Friday, February 17, 2006

Explaining Lex and Yacc

Note: Change {} after includes to pointy brackets.
1)

What exactly are you doing when you process something with lex?

Well, lex takes your lex file, say example2.l and generates a file in the C language. The name of this file is lex.yy.c.

In class, I spoke about Finite State Machines, and how they can recognize regular languages. lex.yy.c is an implementation of a Finite State Machine based on your lex file. The regular expressions are inputs, and the actions or printfs are the outputs.

Thus, let us say we have example2.l:

%{
#include {stdio.h}
%}

%%
[0123456789]+ printf("NUMBER\n");
[a-zA-Z][a-zA-Z0-9]* printf("WORD\n");
%%
The stuff between %{ and %} will be included in the C file, which is important since we are using printf. The stuff between %% and %% are regular expressions together with the action to take after successfully recognizing that expression.

At the command line, we type:
lex example2.l

This generates the file lex.yy.c.

Pseudocode to explain what this file contains (obtained from this website):
        state= 0; get next input character
while (not end of input) {
depending on current state and input character
match: /* input expected */
calculate new state; get next input character
accept: /* current pattern completely matched */
state= 0; perform action corresponding to pattern
error: /* input unexpected */
state= 0; echo 1st character input after last accept or error;
reset input to 2nd character input after last accept or error;
}
Thus, we start at the start state, read input. So long as we are matching, we calculate a new state based on current state and input character. We do this until we enter an accept state.

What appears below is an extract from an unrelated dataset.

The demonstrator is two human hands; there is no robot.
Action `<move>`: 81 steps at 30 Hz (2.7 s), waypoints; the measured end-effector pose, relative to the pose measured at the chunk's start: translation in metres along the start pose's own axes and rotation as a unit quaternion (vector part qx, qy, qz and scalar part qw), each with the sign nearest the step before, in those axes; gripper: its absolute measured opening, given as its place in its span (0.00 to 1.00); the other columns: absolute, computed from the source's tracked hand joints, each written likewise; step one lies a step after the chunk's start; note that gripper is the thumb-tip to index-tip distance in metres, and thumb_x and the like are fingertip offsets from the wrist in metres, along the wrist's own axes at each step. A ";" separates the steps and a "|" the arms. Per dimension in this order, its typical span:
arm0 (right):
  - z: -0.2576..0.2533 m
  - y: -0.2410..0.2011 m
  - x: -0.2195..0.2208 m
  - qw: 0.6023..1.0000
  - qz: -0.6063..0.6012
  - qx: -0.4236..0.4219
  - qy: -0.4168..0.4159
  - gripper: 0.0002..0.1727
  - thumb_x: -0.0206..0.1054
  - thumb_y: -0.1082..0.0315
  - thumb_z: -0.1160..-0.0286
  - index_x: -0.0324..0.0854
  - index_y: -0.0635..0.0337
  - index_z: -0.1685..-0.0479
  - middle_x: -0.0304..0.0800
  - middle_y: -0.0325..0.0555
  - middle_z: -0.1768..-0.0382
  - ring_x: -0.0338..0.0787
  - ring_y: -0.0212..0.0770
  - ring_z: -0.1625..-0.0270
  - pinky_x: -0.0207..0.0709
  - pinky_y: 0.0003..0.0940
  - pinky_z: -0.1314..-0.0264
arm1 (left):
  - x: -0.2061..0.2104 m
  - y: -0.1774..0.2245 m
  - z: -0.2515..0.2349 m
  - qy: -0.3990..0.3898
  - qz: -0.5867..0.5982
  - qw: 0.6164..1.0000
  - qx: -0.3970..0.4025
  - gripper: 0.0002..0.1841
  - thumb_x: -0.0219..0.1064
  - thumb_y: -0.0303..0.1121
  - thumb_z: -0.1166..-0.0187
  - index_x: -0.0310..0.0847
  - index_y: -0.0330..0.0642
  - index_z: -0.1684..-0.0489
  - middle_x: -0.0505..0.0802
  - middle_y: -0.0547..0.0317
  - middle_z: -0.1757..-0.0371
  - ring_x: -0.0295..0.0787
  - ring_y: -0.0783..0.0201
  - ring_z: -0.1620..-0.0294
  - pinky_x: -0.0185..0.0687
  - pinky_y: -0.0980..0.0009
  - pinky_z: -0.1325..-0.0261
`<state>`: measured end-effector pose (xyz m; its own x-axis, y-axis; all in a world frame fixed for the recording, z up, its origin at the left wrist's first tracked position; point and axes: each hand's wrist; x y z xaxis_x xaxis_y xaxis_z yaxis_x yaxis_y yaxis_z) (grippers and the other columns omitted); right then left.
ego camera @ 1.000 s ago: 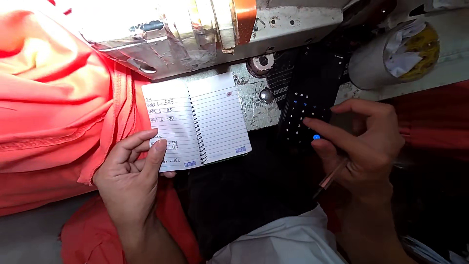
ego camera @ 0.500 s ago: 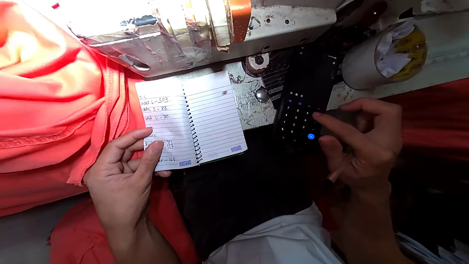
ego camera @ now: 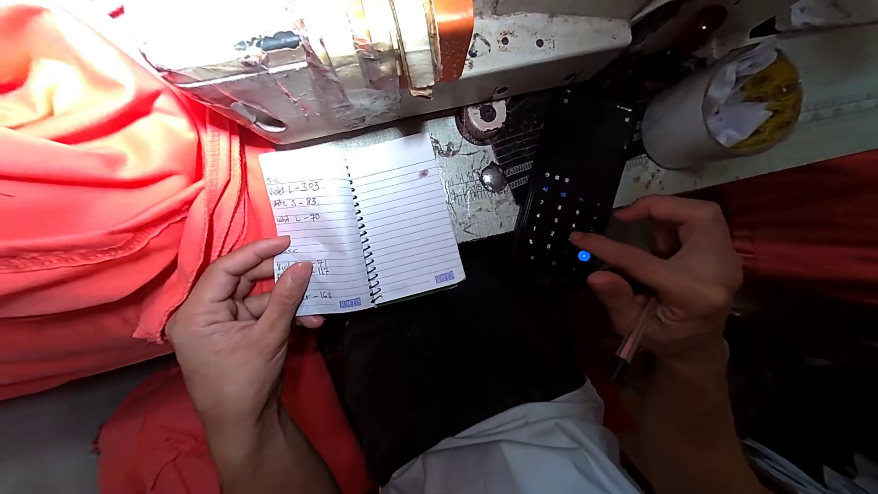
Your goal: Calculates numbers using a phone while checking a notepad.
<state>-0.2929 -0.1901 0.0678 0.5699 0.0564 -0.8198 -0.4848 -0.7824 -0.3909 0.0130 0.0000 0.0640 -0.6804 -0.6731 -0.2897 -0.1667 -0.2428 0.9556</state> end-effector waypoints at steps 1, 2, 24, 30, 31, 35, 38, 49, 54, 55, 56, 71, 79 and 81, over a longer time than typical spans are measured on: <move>-0.001 0.000 0.000 1.000 -0.005 0.001 0.006 0.30 0.56 0.37 0.14 0.95 0.51 0.52 0.82 0.57 0.48 0.75 0.39 0.55 0.66 0.31 0.53 | 0.000 0.000 0.000 0.001 0.001 1.000 0.000 0.16 0.73 0.26 0.25 0.84 0.47 0.40 0.96 0.76 0.56 0.91 0.78 0.77 0.89 0.81 0.79; -0.002 0.000 0.000 1.000 -0.007 0.002 0.010 0.30 0.56 0.38 0.14 0.95 0.51 0.51 0.81 0.56 0.48 0.75 0.38 0.55 0.66 0.29 0.53 | 0.000 0.000 0.000 0.001 0.000 1.000 -0.001 0.16 0.73 0.26 0.25 0.84 0.47 0.40 0.96 0.76 0.56 0.91 0.78 0.77 0.88 0.81 0.79; -0.003 0.005 0.000 1.000 -0.005 -0.027 -0.005 0.30 0.57 0.37 0.15 0.95 0.52 0.57 0.86 0.59 0.50 0.79 0.44 0.52 0.69 0.35 0.51 | 0.000 -0.003 0.001 0.005 -0.009 1.000 0.001 0.17 0.73 0.27 0.26 0.84 0.47 0.40 0.95 0.75 0.56 0.91 0.78 0.77 0.88 0.81 0.79; -0.001 0.002 -0.001 0.999 -0.030 -0.025 0.024 0.30 0.55 0.37 0.14 0.94 0.51 0.55 0.83 0.53 0.53 0.76 0.36 0.57 0.65 0.29 0.55 | -0.001 -0.002 0.001 -0.002 -0.008 1.000 0.002 0.17 0.74 0.27 0.26 0.83 0.48 0.39 0.95 0.76 0.55 0.91 0.78 0.76 0.88 0.82 0.78; -0.001 0.002 -0.002 0.999 -0.030 -0.027 0.029 0.30 0.55 0.37 0.14 0.94 0.50 0.55 0.83 0.52 0.53 0.75 0.35 0.57 0.65 0.28 0.56 | -0.001 -0.002 0.000 -0.002 -0.006 1.000 0.001 0.17 0.73 0.27 0.25 0.83 0.48 0.39 0.96 0.76 0.55 0.91 0.78 0.77 0.88 0.81 0.79; 0.004 0.005 -0.006 0.998 -0.032 -0.016 0.043 0.28 0.55 0.40 0.13 0.94 0.51 0.56 0.81 0.49 0.55 0.74 0.31 0.59 0.64 0.24 0.57 | -0.001 -0.002 0.000 -0.004 -0.002 1.000 0.003 0.17 0.74 0.28 0.25 0.83 0.49 0.39 0.96 0.77 0.55 0.91 0.78 0.77 0.88 0.82 0.79; 0.008 0.007 -0.009 0.998 -0.031 0.000 0.052 0.28 0.54 0.40 0.12 0.93 0.51 0.54 0.80 0.46 0.55 0.72 0.29 0.60 0.62 0.21 0.57 | -0.001 -0.002 0.000 -0.002 -0.004 1.000 0.003 0.17 0.74 0.27 0.26 0.83 0.49 0.39 0.95 0.77 0.55 0.91 0.79 0.76 0.88 0.82 0.78; 0.013 0.010 -0.005 0.998 -0.042 0.002 0.041 0.27 0.54 0.41 0.11 0.93 0.51 0.54 0.80 0.48 0.54 0.71 0.30 0.60 0.62 0.22 0.57 | -0.002 -0.002 0.000 -0.011 0.007 1.000 0.006 0.17 0.73 0.27 0.25 0.83 0.49 0.39 0.95 0.77 0.54 0.92 0.78 0.74 0.89 0.82 0.77; 0.013 0.009 0.000 0.999 -0.036 0.008 0.026 0.28 0.55 0.42 0.12 0.93 0.54 0.54 0.82 0.53 0.54 0.73 0.34 0.60 0.64 0.26 0.57 | -0.002 -0.001 0.000 -0.003 0.007 1.000 0.001 0.17 0.72 0.26 0.25 0.83 0.48 0.39 0.96 0.76 0.55 0.92 0.78 0.75 0.89 0.82 0.77; 0.013 0.008 0.000 0.999 -0.039 0.012 0.029 0.28 0.55 0.42 0.11 0.93 0.54 0.53 0.82 0.52 0.53 0.73 0.34 0.60 0.64 0.25 0.57 | -0.002 -0.001 0.000 -0.005 0.006 1.000 0.003 0.16 0.72 0.26 0.24 0.84 0.49 0.39 0.96 0.76 0.55 0.92 0.78 0.74 0.89 0.82 0.77; 0.013 0.007 -0.001 0.998 -0.042 0.016 0.032 0.28 0.54 0.42 0.11 0.93 0.53 0.51 0.82 0.51 0.53 0.74 0.32 0.60 0.65 0.24 0.56 | -0.002 -0.001 -0.001 -0.006 0.005 1.000 0.004 0.15 0.71 0.27 0.23 0.84 0.49 0.39 0.96 0.77 0.56 0.92 0.78 0.74 0.89 0.81 0.77; 0.017 0.014 -0.002 0.998 -0.055 0.017 0.017 0.30 0.50 0.42 0.09 0.91 0.54 0.47 0.83 0.56 0.54 0.77 0.38 0.58 0.67 0.28 0.53 | 0.002 0.001 0.000 0.008 0.021 1.000 -0.010 0.15 0.70 0.25 0.21 0.83 0.42 0.38 0.94 0.68 0.59 0.90 0.76 0.77 0.88 0.81 0.80; 0.010 0.006 -0.004 0.999 -0.034 0.011 0.040 0.27 0.53 0.43 0.10 0.90 0.56 0.48 0.81 0.50 0.50 0.76 0.31 0.55 0.69 0.22 0.50 | 0.000 0.001 -0.001 -0.013 -0.010 1.000 -0.004 0.15 0.69 0.28 0.19 0.82 0.46 0.35 0.95 0.76 0.57 0.90 0.79 0.76 0.87 0.82 0.79; 0.008 0.005 -0.002 0.999 -0.030 0.009 0.039 0.28 0.53 0.43 0.10 0.89 0.58 0.47 0.81 0.50 0.50 0.77 0.32 0.54 0.70 0.22 0.49 | -0.002 -0.001 0.000 -0.014 -0.014 1.000 -0.001 0.16 0.69 0.30 0.19 0.81 0.47 0.35 0.95 0.77 0.57 0.90 0.80 0.75 0.87 0.83 0.78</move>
<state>-0.3013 -0.1890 0.0641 0.6481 0.0534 -0.7597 -0.4602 -0.7674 -0.4465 0.0147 0.0014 0.0637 -0.6947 -0.6468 -0.3147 -0.1848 -0.2623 0.9471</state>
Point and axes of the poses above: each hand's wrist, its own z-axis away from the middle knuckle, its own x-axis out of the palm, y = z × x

If we do, we go to the start state once again, so we can match the next string (=token), . If we go to an error state along the way, we say so and try matching again.

We need not go into detail here how exactly lex.yy.c implements this Finite State Machine in C. You can try examining the code if you want.

Now, if we want to run this Finite State Machine in lex.yy.c, we cannot, because it is written in C, not in machine language. Thus, we must compile the file.

There are two ways to compile it. We can incorporate the lex.yy.c with other files in a C project, and call the various functions and access the variables it exposes. We would need to do this because lex.yy.c does not have its own main function. Alternatively, we could specify that libl provide us with an appropriate main(). We do the latter.

Thus, at the command line, we type:
cc lex.yy.c -o example2 -ll

This -ll gets the main() function from libl. -o states that the output file should be what we specify, namely example2.

We can then run the executable, example2.

2) What exactly does yacc do?
yacc
takes a yacc file which contains BNF and generates a C file which implements a Push Down Automaton (PDA) which accepts the context free language specified in the yacc file.

We use yacc together with lex.
Our lex file will recognize and inform us about tokens, while our yacc file will base itself upon those tokens and recognize a context free grammar.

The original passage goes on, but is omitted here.